▸ **REQUIRED WORK**
Count, please, the lines in the listing below that contain "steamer", and reply with the count only.

▸ **MATERIAL PROVIDED**
━━━━━━

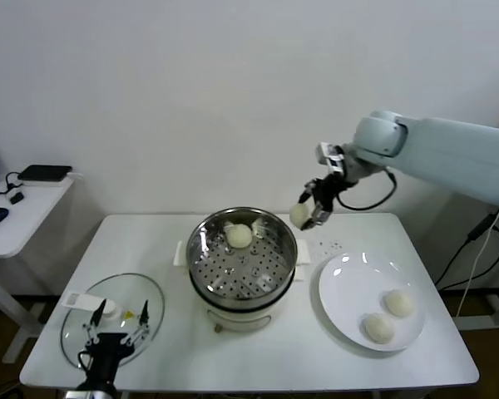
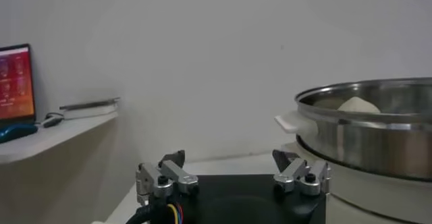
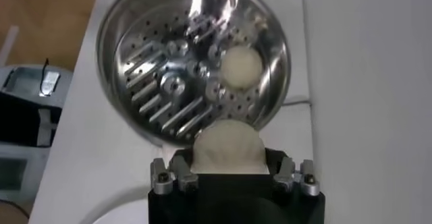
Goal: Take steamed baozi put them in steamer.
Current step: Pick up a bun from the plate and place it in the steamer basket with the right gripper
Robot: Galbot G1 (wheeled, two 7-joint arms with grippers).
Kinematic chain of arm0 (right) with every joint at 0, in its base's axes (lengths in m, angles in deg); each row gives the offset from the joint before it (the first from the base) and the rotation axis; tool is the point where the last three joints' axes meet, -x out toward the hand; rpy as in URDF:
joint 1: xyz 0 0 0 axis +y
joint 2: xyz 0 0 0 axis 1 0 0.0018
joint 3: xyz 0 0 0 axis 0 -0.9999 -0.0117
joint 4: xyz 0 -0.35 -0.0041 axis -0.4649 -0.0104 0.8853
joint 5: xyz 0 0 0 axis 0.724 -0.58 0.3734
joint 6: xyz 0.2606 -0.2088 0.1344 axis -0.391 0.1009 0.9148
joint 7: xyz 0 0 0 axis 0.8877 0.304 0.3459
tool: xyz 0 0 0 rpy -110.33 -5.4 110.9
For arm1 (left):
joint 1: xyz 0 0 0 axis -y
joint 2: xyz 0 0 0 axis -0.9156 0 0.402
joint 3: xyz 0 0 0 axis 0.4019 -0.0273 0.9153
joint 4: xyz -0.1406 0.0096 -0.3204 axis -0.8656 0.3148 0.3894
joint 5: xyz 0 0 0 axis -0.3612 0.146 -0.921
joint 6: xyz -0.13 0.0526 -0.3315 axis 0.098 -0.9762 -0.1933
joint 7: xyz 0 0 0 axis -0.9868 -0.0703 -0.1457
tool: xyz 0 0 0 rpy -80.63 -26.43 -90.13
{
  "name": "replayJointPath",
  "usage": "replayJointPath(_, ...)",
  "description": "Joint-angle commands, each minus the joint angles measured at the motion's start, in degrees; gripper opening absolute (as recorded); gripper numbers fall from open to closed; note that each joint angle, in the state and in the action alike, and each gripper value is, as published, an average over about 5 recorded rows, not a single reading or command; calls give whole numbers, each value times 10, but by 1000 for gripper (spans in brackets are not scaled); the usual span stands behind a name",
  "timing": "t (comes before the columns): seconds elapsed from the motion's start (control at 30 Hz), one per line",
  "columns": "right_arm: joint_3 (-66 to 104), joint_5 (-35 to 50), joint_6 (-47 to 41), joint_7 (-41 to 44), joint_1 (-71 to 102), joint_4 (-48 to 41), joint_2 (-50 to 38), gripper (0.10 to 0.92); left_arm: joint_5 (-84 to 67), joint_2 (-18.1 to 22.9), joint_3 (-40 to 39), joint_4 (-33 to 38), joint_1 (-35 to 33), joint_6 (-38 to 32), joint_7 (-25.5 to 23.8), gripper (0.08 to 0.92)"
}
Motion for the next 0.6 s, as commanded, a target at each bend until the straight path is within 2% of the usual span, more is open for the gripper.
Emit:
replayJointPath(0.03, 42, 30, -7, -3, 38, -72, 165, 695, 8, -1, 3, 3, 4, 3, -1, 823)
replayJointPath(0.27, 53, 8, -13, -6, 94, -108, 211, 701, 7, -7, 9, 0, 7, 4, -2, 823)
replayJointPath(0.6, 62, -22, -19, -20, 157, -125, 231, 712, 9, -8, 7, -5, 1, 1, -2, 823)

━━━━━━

▸ **RESULT OF THIS TASK**
2